> WHAT THE TASK REQUIRES:
When the line containing "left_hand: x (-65" is found in the data below, copy it and each line after it through the line containing "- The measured", exactly and with no others.

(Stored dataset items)
====================

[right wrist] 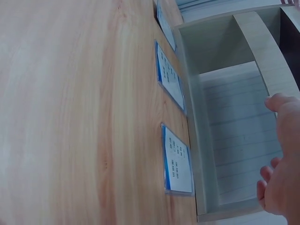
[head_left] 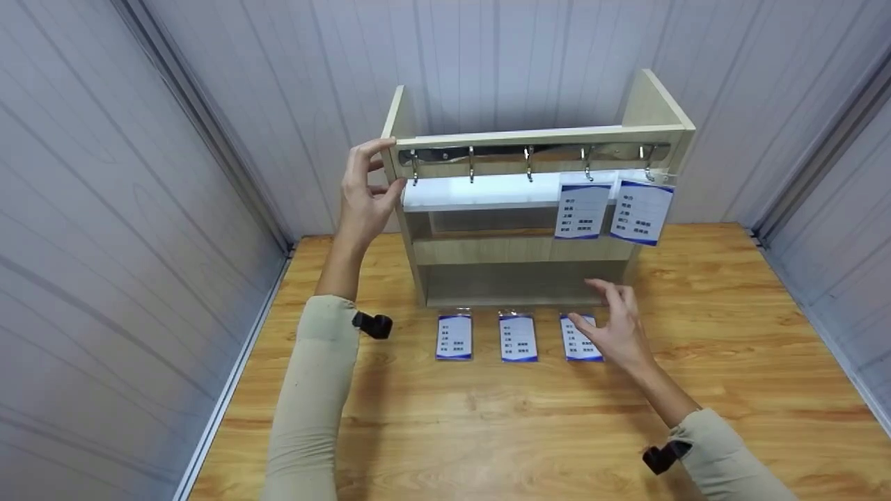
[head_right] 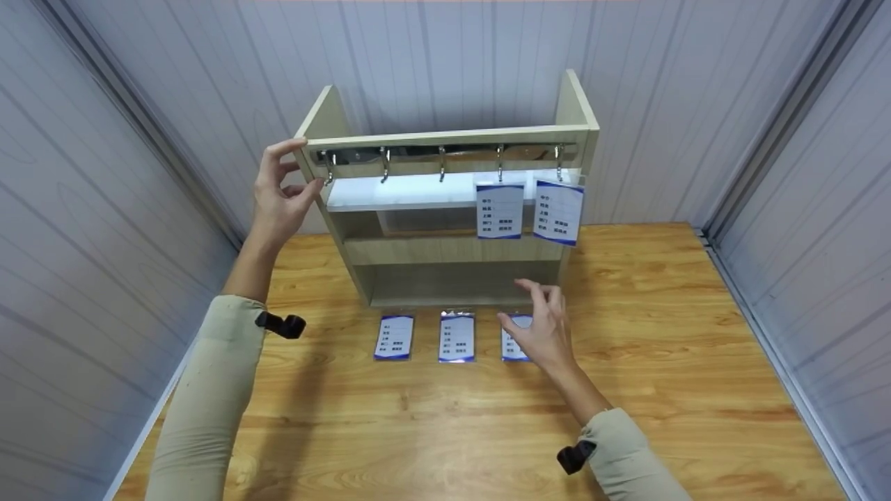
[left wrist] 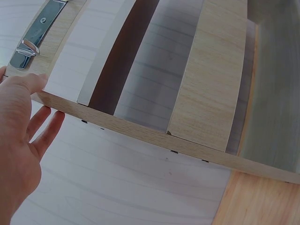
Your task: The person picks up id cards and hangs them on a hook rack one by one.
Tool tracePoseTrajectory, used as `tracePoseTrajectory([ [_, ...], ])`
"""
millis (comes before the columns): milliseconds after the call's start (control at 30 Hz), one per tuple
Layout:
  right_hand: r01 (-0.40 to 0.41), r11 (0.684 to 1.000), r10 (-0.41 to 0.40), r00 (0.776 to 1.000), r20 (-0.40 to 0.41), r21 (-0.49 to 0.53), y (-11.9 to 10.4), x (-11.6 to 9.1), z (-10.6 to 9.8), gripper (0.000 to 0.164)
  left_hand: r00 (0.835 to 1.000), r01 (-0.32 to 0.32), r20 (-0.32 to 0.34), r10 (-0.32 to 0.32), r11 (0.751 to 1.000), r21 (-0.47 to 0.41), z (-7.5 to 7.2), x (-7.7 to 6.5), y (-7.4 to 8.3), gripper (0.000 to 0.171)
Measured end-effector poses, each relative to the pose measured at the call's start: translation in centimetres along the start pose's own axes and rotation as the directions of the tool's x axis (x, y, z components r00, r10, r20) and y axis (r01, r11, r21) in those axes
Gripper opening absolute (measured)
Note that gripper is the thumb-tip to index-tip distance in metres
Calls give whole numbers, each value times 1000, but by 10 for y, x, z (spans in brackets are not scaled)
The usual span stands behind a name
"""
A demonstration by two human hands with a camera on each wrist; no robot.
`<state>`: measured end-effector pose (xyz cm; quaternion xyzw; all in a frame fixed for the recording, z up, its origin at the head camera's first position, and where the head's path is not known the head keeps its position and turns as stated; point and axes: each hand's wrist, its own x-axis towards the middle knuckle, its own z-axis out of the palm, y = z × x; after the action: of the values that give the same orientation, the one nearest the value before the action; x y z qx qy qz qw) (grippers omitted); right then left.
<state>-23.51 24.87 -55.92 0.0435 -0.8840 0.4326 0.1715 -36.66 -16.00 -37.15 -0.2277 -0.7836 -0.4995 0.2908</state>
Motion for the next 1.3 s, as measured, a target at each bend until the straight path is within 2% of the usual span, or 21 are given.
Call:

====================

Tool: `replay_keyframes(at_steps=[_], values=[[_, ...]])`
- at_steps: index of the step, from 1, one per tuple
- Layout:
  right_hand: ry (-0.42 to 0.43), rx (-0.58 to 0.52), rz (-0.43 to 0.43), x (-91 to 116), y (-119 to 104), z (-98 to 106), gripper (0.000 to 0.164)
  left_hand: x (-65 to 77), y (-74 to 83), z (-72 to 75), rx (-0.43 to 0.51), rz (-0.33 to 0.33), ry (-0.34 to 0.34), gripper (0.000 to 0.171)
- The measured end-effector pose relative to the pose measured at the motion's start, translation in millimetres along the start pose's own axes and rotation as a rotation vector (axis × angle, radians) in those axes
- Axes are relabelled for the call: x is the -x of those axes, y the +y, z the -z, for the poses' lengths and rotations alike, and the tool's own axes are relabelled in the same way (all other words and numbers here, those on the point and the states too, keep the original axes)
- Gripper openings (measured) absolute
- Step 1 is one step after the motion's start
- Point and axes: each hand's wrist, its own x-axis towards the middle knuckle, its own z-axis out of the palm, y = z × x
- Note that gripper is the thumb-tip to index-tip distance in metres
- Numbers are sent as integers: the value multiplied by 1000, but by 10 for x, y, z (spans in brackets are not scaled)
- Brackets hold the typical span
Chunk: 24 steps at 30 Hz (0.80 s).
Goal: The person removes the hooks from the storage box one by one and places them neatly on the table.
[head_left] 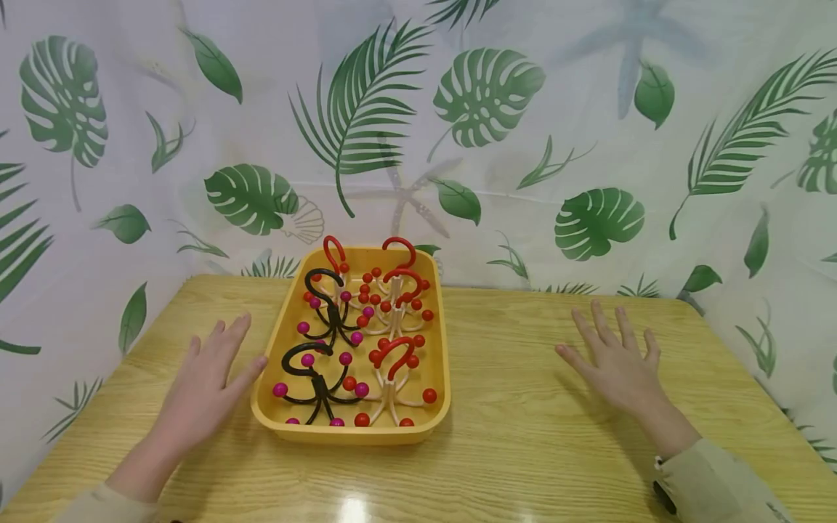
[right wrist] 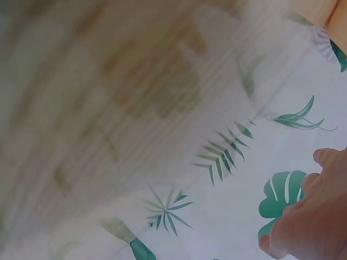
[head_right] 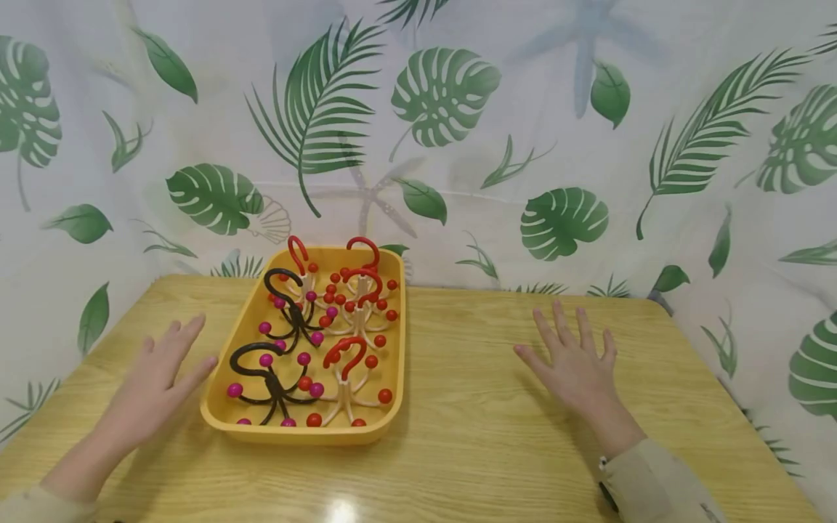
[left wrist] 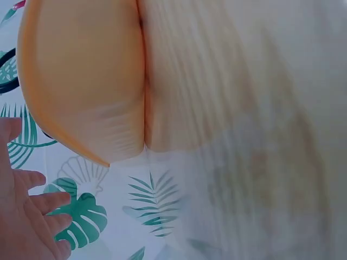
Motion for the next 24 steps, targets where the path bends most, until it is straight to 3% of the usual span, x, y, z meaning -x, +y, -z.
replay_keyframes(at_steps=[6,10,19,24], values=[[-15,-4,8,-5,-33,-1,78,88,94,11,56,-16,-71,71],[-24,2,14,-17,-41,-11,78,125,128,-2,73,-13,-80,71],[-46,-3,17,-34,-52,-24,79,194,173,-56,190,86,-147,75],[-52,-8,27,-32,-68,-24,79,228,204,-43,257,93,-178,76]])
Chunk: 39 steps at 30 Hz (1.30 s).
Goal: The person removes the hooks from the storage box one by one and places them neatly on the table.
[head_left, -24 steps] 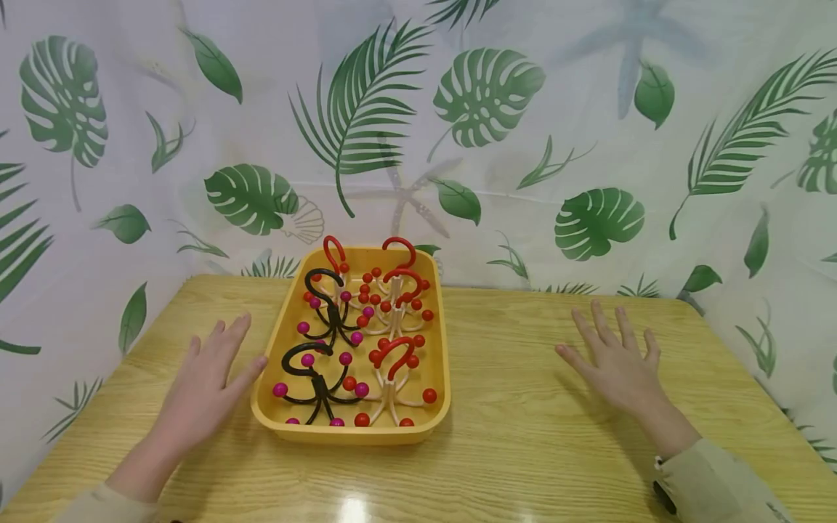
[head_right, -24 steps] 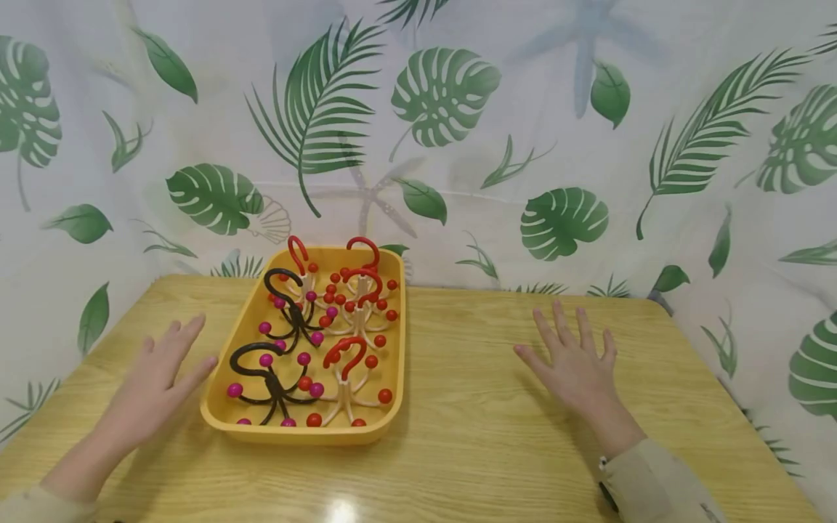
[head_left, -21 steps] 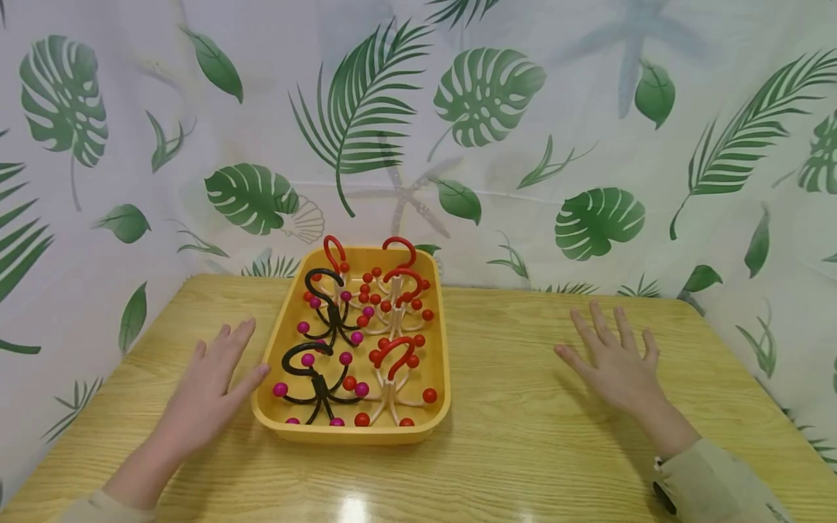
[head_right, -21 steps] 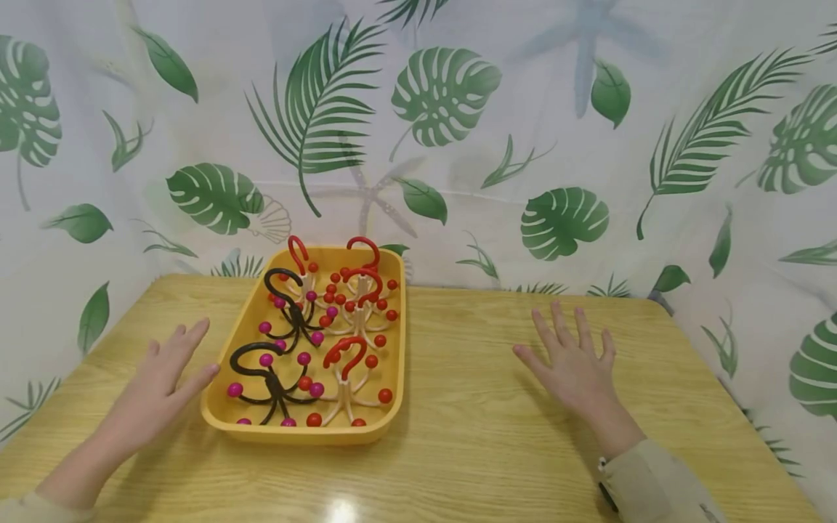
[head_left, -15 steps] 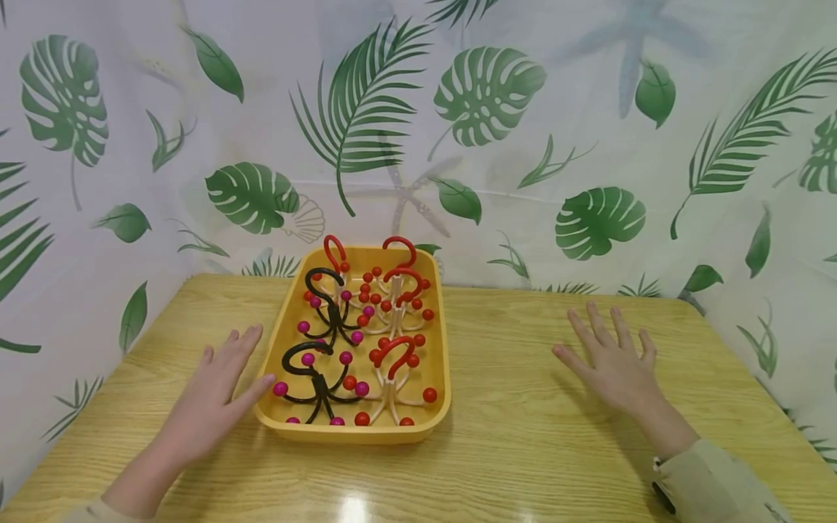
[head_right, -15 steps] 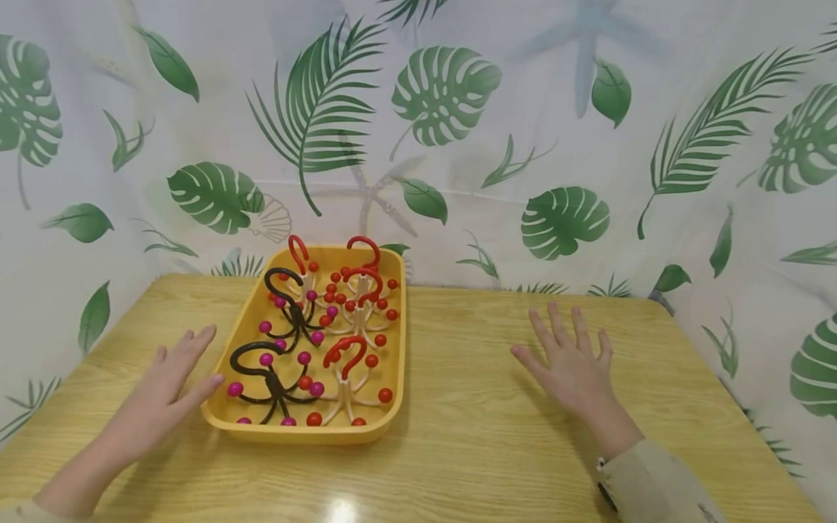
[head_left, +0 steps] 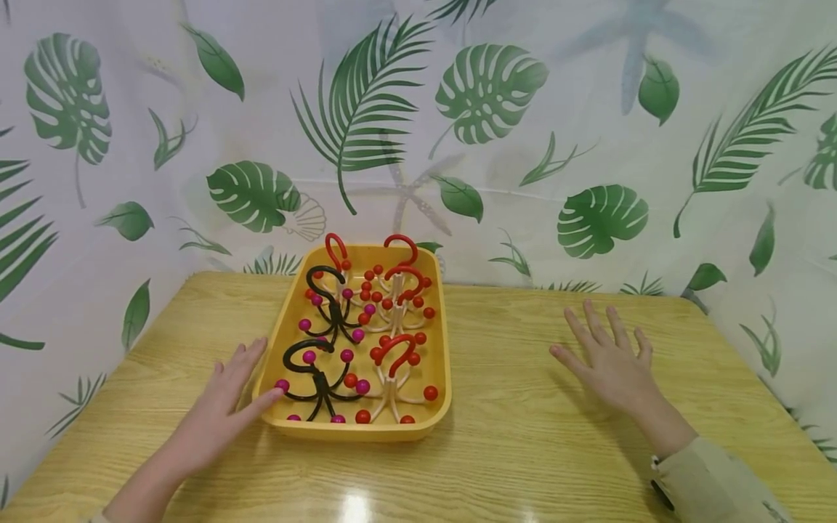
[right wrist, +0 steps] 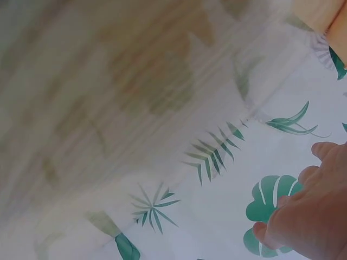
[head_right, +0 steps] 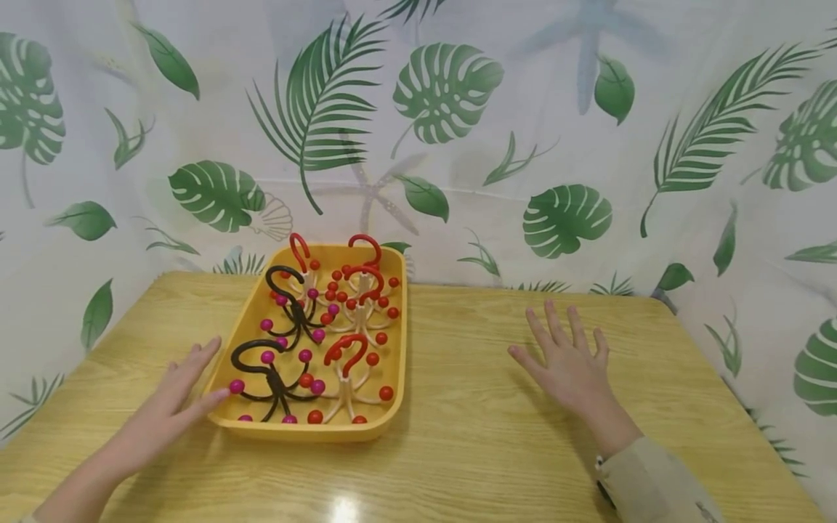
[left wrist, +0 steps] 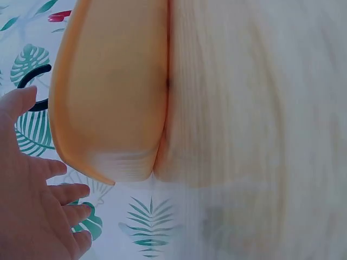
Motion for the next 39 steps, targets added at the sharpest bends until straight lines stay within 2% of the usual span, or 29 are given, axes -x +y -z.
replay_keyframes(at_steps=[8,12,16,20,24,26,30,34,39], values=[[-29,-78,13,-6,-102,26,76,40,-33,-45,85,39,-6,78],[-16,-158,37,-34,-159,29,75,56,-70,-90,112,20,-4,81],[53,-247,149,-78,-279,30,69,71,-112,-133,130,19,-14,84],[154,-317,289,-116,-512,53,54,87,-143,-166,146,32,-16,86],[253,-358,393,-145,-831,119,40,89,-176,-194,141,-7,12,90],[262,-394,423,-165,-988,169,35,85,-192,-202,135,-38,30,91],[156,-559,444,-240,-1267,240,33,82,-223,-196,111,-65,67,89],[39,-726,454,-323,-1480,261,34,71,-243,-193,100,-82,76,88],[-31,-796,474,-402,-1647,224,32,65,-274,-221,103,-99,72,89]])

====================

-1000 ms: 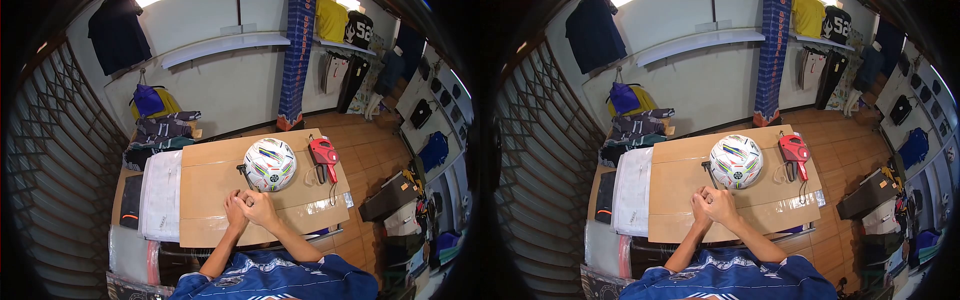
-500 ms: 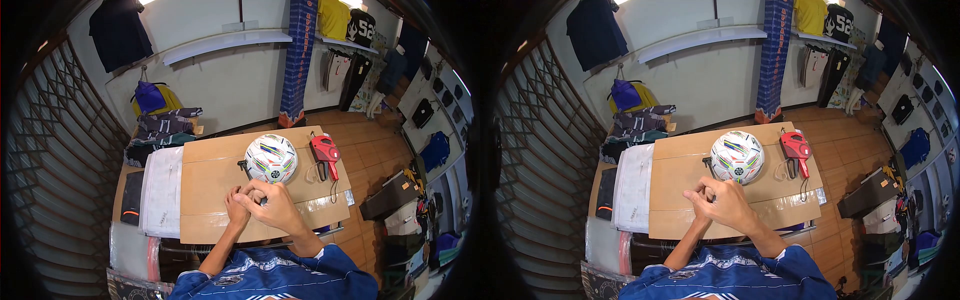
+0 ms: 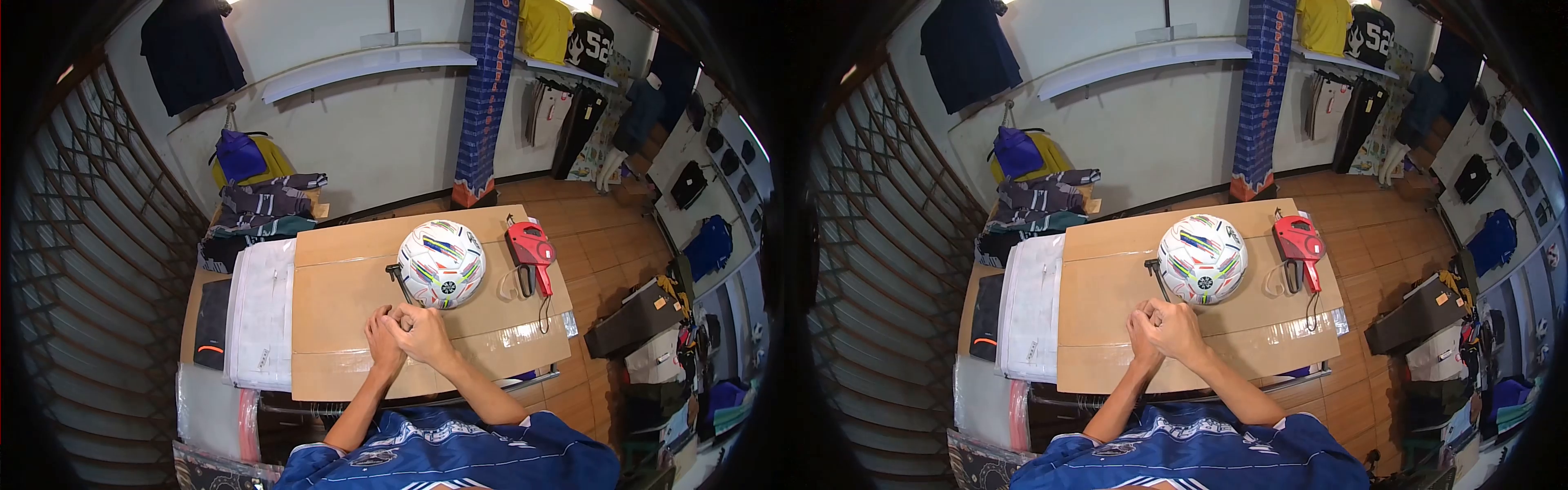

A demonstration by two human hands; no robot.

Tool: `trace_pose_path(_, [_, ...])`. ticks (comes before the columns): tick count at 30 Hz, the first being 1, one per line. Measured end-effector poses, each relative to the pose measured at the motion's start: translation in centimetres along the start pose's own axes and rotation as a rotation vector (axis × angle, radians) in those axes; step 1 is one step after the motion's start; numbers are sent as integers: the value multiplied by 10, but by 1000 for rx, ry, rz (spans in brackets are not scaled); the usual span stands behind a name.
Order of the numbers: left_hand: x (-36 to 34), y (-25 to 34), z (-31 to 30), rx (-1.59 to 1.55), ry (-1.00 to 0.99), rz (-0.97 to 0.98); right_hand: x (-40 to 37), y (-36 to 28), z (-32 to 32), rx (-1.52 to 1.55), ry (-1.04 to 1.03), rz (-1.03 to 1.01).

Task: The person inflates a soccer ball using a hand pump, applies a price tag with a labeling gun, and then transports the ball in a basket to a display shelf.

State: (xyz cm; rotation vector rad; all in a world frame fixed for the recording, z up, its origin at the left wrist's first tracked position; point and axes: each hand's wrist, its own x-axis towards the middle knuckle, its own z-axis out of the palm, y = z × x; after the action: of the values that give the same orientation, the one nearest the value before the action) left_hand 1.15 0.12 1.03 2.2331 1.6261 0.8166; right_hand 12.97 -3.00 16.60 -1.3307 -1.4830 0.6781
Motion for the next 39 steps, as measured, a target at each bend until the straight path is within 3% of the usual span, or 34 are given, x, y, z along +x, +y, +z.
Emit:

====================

> TASK SOLUTION:
  left_hand: x (-65 to 77), y (-74 to 83), z (-72 to 75), rx (-0.43 to 0.51), rz (-0.33 to 0.33), ry (-0.34 to 0.34), gripper (0.000 to 0.171)
- The measured end-effector pose relative to the pose measured at the motion's start, translation in millimetres along the start pose's own axes and rotation as a rotation vector (axis × angle, radians) in those axes

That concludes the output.